Ce ne sont pas des bois que tu jettes à bas :
Ne vois-tu pas le sang, lequel dégoutte à force,
Des Nymphes qui vivaient dessous la dure écorce ?
Sacrilège meurtrier, si on pend un voleur
Pour piller un butin de bien peu de valeur,
Combien de feux, de fers, de morts, et de détresses
Mérites-tu, méchant, pour tuer nos Déesses ?

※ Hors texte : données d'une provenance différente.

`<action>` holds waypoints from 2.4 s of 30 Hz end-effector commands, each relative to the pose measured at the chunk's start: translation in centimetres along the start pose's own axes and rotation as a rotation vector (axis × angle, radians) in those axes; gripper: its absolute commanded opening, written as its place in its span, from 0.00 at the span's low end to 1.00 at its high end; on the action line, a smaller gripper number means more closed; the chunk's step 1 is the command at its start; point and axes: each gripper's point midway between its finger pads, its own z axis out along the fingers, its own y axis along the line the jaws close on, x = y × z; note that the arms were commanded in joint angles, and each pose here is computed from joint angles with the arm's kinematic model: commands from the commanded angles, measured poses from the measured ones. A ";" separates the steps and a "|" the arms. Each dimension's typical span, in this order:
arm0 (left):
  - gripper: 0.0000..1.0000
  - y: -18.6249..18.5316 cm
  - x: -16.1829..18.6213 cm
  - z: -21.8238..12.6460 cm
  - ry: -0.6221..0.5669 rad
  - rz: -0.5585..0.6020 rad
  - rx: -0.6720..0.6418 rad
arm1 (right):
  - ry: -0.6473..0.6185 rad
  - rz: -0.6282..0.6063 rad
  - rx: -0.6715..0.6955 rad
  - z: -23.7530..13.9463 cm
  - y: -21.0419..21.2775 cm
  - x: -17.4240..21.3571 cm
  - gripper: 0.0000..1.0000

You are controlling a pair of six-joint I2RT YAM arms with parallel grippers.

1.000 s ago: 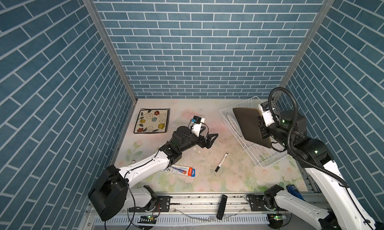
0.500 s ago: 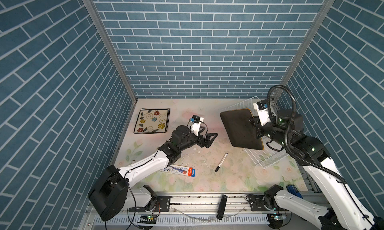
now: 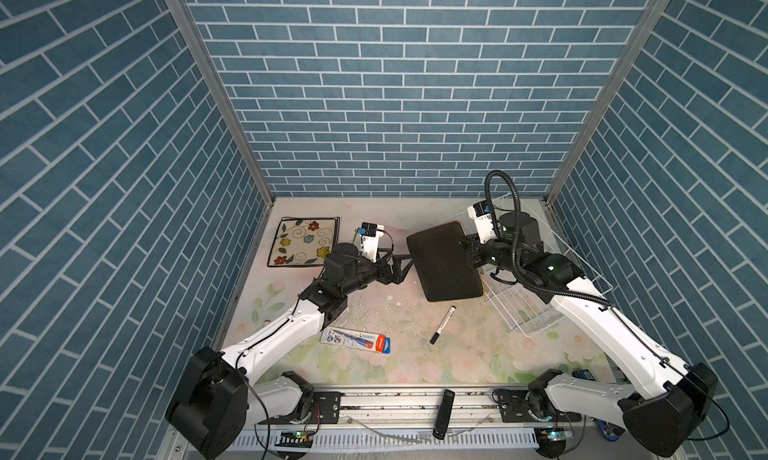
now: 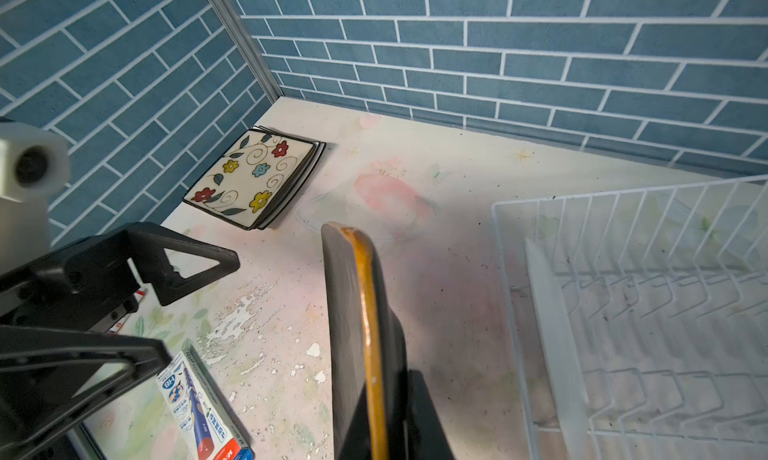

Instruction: Unload the plates from the dish rack

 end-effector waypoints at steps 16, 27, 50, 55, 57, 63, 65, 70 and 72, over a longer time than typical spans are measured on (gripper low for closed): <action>1.00 5.7 -1.7 -6.0 0.032 -0.206 -0.091 | -0.354 0.452 -0.502 3.0 1.3 -7.2 0.00; 0.96 6.2 -1.9 -5.4 0.044 -0.284 -0.055 | -0.197 0.417 -0.627 4.0 2.8 -6.2 0.00; 0.69 3.7 -2.5 -4.3 0.063 -0.338 0.147 | -0.205 0.526 -0.861 4.3 3.2 -7.5 0.00; 0.59 3.5 -2.8 -4.2 0.060 -0.343 0.168 | -0.190 0.529 -0.876 4.3 3.4 -7.3 0.00; 0.55 3.4 -2.9 -4.0 0.059 -0.350 0.185 | -0.190 0.533 -0.882 4.2 3.4 -7.2 0.00; 0.41 2.9 -3.3 -3.6 0.051 -0.361 0.233 | -0.198 0.549 -0.891 3.9 3.4 -7.1 0.00; 0.40 2.6 -3.5 -3.4 0.048 -0.360 0.244 | -0.200 0.554 -0.887 4.0 3.3 -6.9 0.00; 0.33 1.9 -3.4 -2.5 0.060 -0.362 0.274 | -0.210 0.550 -0.885 3.5 3.3 -7.0 0.00; 0.31 1.6 -3.7 -2.2 0.057 -0.365 0.295 | -0.210 0.549 -0.884 3.4 3.2 -6.9 0.00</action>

Forêt, haute maison des oiseaux bocagers,
Plus le cerf solitaire et les chevreuils légers,
Ne paîtront sous ton ombre, et ta verte crinière
Plus du soleil d’été ne rompra la lumière,
Plus l’amoureux pasteur, sur un tronc adossé,
Enflant son flageolet ( = instrument ressemblant à une flûte) à quatre trous percé,
Son mâtin ( = gros chien) à ses pieds, à son flanc la houlette ( = bâton du berger),
Ne dira plus l’ardeur de sa belle Janette ;
Tout deviendra muet, Echo sera sans voix,
Tu deviendras campagne, et, en lieu de tes bois,
Dont l’ombrage incertain lentement se remue,
Tu sentiras le soc , le coutre ( = éléments composant une charrue) et la charrue ;
Tu perdras le silence, et haletants d’effroi
Ni Satyres, ni Pans ne viendront plus chez toi.